* [WORK TASK] What's needed is an exact retyping of the lines from the start of the listing up to and including the line with "Horizontal field of view 30°, picture", minus any pictures.
__________
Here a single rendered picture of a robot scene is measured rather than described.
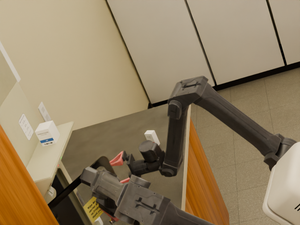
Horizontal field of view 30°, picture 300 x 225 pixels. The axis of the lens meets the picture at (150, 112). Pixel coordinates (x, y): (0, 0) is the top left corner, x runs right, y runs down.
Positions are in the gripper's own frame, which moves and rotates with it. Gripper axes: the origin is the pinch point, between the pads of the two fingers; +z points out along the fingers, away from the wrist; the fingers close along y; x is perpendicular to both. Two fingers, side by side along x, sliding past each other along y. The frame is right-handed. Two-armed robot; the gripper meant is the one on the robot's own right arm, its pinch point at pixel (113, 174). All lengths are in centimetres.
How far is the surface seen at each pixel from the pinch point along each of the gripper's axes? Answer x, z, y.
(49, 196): 24.3, 14.0, 13.6
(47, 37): -130, 55, 20
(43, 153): 25.8, 7.3, 31.0
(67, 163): -61, 47, -26
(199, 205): -41, -15, -56
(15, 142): 29, 12, 39
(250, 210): -106, -26, -120
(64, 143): 22.6, 0.6, 30.9
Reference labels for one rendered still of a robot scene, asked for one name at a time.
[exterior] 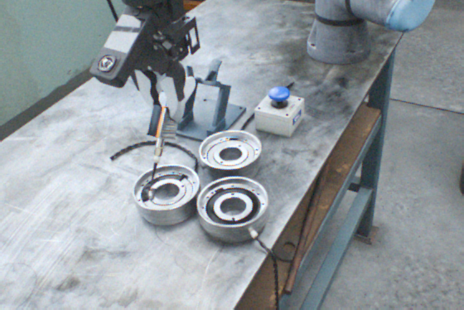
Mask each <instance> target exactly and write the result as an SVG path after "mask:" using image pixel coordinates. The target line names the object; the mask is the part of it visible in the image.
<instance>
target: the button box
mask: <svg viewBox="0 0 464 310"><path fill-rule="evenodd" d="M254 112H255V129H257V130H260V131H264V132H265V133H274V134H277V135H280V136H283V137H285V138H290V136H291V135H292V133H294V131H295V129H296V128H297V127H298V125H299V124H300V123H301V122H302V120H303V119H304V98H297V97H294V96H290V98H288V99H286V100H284V101H283V102H282V103H281V104H277V103H276V101H274V100H271V99H270V98H269V97H268V95H267V96H266V97H265V98H264V99H263V101H262V102H261V103H260V104H259V105H258V107H257V108H255V110H254Z"/></svg>
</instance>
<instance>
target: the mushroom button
mask: <svg viewBox="0 0 464 310"><path fill-rule="evenodd" d="M268 97H269V98H270V99H271V100H274V101H276V103H277V104H281V103H282V102H283V101H284V100H286V99H288V98H290V91H289V89H288V88H284V87H275V88H272V89H270V91H269V92H268Z"/></svg>
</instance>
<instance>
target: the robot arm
mask: <svg viewBox="0 0 464 310"><path fill-rule="evenodd" d="M435 1H436V0H316V12H315V21H314V23H313V27H312V29H311V32H310V35H309V38H308V41H307V52H308V54H309V56H310V57H312V58H313V59H316V60H318V61H320V62H323V63H327V64H341V65H349V64H354V63H357V62H359V61H363V60H365V59H366V58H367V57H368V56H370V53H371V48H372V40H371V37H370V29H369V27H368V23H367V21H368V22H372V23H375V24H378V25H380V26H382V27H385V28H387V29H388V30H395V31H399V32H402V33H405V32H410V31H412V30H414V29H415V28H417V26H420V25H421V23H422V22H423V21H424V20H425V17H427V16H428V14H429V12H430V11H431V9H432V8H433V4H434V2H435ZM122 3H123V4H125V5H127V6H126V7H125V8H124V10H123V13H122V15H121V17H120V18H119V19H118V22H117V23H116V25H115V27H114V28H113V31H112V32H111V33H110V35H109V37H108V40H107V41H106V42H105V43H104V45H103V48H102V50H101V51H100V53H99V54H98V57H97V58H96V60H95V61H94V63H93V65H92V67H91V68H90V70H89V71H90V74H91V75H93V77H94V78H95V79H96V80H98V81H99V82H100V83H102V84H104V85H111V86H113V87H115V88H118V89H120V88H123V87H124V86H125V84H126V82H127V80H128V78H129V77H131V79H132V80H133V83H134V84H135V86H136V88H137V89H138V91H139V92H140V94H141V95H142V97H143V98H144V100H145V102H146V103H147V104H148V105H149V107H150V109H152V110H153V107H154V105H159V106H162V105H161V103H160V102H159V94H160V93H161V92H162V90H163V92H164V93H165V95H166V97H167V106H168V108H169V117H170V118H171V119H174V121H175V122H176V123H179V122H180V120H181V119H182V117H183V115H184V108H185V102H186V101H187V100H188V99H189V97H190V95H191V93H192V92H193V91H194V88H195V86H196V82H195V80H194V78H193V77H186V72H185V69H184V66H183V65H182V63H180V62H179V61H182V60H183V59H184V58H186V57H187V56H188V55H189V53H191V55H193V54H195V53H196V52H197V51H198V50H199V49H200V48H201V46H200V38H199V33H198V29H197V24H196V17H195V16H192V15H186V14H185V6H184V2H183V0H122ZM186 19H188V20H187V21H186V22H185V20H186ZM193 28H195V35H196V43H195V44H194V45H192V39H191V36H190V30H191V29H193ZM186 35H187V37H186ZM188 46H190V50H189V47H188Z"/></svg>
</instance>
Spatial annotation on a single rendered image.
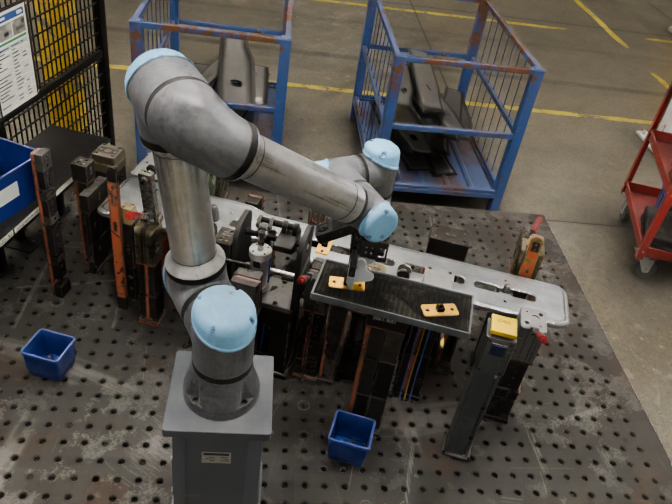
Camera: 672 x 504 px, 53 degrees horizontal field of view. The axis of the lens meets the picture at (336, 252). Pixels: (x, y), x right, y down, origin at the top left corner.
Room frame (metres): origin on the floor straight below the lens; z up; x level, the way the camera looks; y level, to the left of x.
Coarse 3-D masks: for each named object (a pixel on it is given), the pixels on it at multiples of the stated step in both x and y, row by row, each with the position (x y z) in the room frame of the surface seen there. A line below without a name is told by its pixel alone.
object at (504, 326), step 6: (492, 318) 1.17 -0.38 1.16; (498, 318) 1.17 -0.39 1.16; (504, 318) 1.18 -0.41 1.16; (510, 318) 1.18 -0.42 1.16; (492, 324) 1.15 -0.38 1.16; (498, 324) 1.15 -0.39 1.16; (504, 324) 1.15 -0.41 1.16; (510, 324) 1.16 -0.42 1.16; (516, 324) 1.16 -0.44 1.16; (492, 330) 1.13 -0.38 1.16; (498, 330) 1.13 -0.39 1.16; (504, 330) 1.13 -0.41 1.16; (510, 330) 1.14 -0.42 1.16; (516, 330) 1.14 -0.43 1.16; (504, 336) 1.12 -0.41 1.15; (510, 336) 1.12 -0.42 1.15; (516, 336) 1.12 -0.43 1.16
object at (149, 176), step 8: (152, 168) 1.47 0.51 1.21; (144, 176) 1.44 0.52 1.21; (152, 176) 1.45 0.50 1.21; (144, 184) 1.44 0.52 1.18; (152, 184) 1.44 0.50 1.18; (144, 192) 1.45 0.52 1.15; (152, 192) 1.44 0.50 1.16; (144, 200) 1.45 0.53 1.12; (152, 200) 1.45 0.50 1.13; (144, 208) 1.46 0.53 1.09; (152, 208) 1.45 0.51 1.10
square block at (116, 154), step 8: (104, 144) 1.81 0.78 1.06; (96, 152) 1.76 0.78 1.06; (104, 152) 1.76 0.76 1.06; (112, 152) 1.77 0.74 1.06; (120, 152) 1.78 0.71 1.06; (96, 160) 1.74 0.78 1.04; (104, 160) 1.74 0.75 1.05; (112, 160) 1.73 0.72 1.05; (120, 160) 1.77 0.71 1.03; (96, 168) 1.74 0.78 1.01; (104, 168) 1.73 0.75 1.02; (120, 168) 1.77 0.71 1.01; (96, 176) 1.74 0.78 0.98; (104, 176) 1.74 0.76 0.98; (120, 176) 1.77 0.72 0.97; (112, 248) 1.73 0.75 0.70
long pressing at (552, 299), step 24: (120, 192) 1.65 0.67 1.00; (264, 216) 1.65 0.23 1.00; (312, 240) 1.57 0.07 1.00; (336, 240) 1.59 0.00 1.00; (384, 264) 1.51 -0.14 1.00; (408, 264) 1.53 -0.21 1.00; (432, 264) 1.55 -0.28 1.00; (456, 264) 1.57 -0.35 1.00; (456, 288) 1.46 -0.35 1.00; (480, 288) 1.47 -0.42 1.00; (528, 288) 1.51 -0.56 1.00; (552, 288) 1.53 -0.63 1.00; (504, 312) 1.39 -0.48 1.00; (552, 312) 1.42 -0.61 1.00
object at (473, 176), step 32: (480, 0) 4.57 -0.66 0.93; (480, 32) 4.56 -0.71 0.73; (512, 32) 3.98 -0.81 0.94; (416, 64) 4.15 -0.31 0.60; (448, 64) 3.35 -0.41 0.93; (480, 64) 3.38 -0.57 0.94; (384, 96) 4.50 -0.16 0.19; (416, 96) 3.84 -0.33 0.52; (448, 96) 4.15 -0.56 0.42; (384, 128) 3.30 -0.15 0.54; (416, 128) 3.33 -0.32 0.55; (448, 128) 3.38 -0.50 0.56; (512, 128) 3.47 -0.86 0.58; (416, 160) 3.61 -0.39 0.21; (448, 160) 3.73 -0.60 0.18; (480, 160) 3.82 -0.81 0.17; (512, 160) 3.43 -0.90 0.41; (416, 192) 3.34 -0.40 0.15; (448, 192) 3.38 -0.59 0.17; (480, 192) 3.41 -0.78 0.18
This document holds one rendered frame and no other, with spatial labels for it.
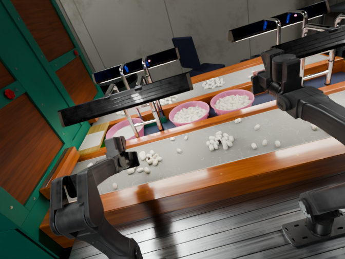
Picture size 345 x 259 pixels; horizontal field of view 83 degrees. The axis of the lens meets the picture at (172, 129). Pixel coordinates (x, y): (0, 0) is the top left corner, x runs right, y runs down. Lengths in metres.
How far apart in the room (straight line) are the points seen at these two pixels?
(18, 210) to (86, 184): 0.56
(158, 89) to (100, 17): 2.61
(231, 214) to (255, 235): 0.11
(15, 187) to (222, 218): 0.83
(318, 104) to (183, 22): 2.97
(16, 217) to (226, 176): 0.82
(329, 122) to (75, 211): 0.56
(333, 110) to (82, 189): 0.56
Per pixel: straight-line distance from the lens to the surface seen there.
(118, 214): 0.90
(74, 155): 1.23
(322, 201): 0.67
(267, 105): 1.21
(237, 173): 0.82
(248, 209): 0.84
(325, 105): 0.55
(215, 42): 3.54
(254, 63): 1.84
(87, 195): 0.48
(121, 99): 0.90
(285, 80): 0.62
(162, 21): 3.34
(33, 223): 1.06
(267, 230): 0.81
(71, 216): 0.49
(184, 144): 1.05
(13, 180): 1.03
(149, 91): 0.87
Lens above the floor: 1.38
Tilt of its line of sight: 33 degrees down
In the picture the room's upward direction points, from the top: 19 degrees counter-clockwise
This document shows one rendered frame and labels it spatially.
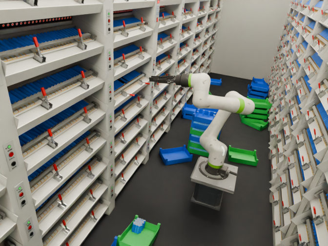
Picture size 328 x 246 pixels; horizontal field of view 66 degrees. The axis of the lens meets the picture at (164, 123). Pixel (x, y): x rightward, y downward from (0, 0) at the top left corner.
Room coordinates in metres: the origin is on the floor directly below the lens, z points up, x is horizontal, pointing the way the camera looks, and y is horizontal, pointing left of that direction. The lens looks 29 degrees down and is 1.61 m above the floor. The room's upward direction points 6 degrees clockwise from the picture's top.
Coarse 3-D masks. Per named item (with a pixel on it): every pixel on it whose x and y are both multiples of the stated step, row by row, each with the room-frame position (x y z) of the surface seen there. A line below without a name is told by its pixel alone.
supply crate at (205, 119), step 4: (196, 108) 2.48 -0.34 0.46; (196, 112) 2.48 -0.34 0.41; (200, 112) 2.49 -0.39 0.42; (204, 112) 2.48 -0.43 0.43; (212, 112) 2.45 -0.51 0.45; (192, 116) 2.31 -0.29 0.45; (200, 116) 2.42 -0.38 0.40; (204, 116) 2.43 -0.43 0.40; (212, 116) 2.45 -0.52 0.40; (192, 120) 2.31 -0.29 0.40; (196, 120) 2.30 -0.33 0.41; (200, 120) 2.29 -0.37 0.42; (204, 120) 2.28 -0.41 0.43; (208, 120) 2.27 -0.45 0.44
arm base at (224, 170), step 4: (208, 168) 1.62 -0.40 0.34; (212, 168) 1.60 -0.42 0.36; (216, 168) 1.60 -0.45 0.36; (220, 168) 1.60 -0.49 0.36; (224, 168) 1.61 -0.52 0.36; (208, 172) 1.60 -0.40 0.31; (212, 172) 1.59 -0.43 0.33; (216, 172) 1.59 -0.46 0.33; (220, 172) 1.59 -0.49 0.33; (224, 172) 1.58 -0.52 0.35; (228, 172) 1.60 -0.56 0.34; (232, 172) 1.60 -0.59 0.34; (224, 176) 1.57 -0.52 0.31
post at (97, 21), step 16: (112, 0) 1.43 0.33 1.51; (80, 16) 1.39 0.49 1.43; (96, 16) 1.36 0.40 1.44; (112, 16) 1.43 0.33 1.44; (112, 32) 1.43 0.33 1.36; (112, 48) 1.43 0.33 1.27; (96, 64) 1.36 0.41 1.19; (112, 64) 1.42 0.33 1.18; (112, 80) 1.42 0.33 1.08; (96, 96) 1.36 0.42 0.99; (112, 96) 1.42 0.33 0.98; (112, 112) 1.42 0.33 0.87; (112, 128) 1.41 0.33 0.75; (112, 160) 1.41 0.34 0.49; (112, 176) 1.40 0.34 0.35; (112, 208) 1.40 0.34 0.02
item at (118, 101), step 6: (144, 72) 2.03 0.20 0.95; (144, 78) 1.99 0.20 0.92; (138, 84) 1.84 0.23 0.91; (144, 84) 1.91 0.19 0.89; (132, 90) 1.72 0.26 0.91; (138, 90) 1.81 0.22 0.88; (120, 96) 1.58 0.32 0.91; (126, 96) 1.61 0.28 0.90; (114, 102) 1.43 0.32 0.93; (120, 102) 1.52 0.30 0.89; (114, 108) 1.46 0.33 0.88
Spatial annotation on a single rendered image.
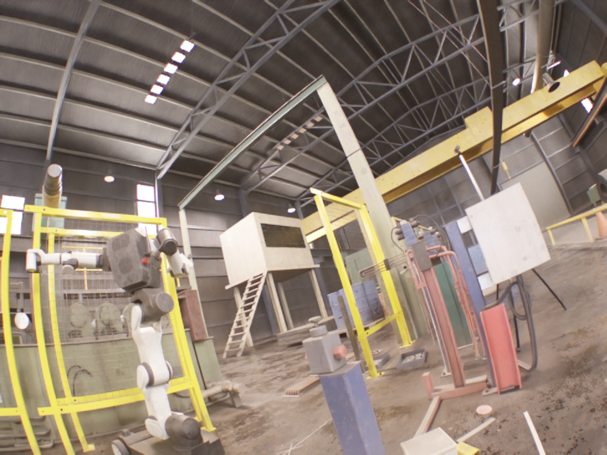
__________
* [EXPECTED OUTPUT]
Here a single rendered picture of a robot scene is measured rather than described.
Horizontal field of view 30°, picture 300 x 225 pixels. The axis of the lens meets the picture at (150, 112). Pixel coordinates (x, y): (0, 0) is the top left corner, x runs right, y runs down.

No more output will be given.